Begin with the line that holds "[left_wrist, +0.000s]". Output it and all remaining lines of the material, verbatim, ending with the last.

_____

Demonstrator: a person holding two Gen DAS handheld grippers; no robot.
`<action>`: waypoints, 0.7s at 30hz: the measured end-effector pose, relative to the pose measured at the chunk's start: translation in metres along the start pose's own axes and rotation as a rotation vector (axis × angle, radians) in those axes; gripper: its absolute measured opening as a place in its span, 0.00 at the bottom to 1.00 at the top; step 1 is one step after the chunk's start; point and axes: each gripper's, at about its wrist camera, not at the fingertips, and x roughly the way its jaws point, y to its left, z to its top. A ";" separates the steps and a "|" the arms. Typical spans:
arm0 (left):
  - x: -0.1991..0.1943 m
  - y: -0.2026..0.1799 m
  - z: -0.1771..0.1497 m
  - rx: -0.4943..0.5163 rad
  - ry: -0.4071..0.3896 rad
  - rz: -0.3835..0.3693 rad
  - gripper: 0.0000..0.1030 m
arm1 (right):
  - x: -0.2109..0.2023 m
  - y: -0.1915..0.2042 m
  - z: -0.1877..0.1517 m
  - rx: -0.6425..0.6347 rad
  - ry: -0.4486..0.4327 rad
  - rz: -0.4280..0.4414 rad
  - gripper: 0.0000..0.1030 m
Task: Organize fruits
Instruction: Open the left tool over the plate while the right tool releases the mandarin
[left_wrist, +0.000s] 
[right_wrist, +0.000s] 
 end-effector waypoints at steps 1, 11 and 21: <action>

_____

**Response area**
[left_wrist, +0.000s] 
[right_wrist, +0.000s] 
 end-effector waypoints at steps 1, 11 and 21: <action>

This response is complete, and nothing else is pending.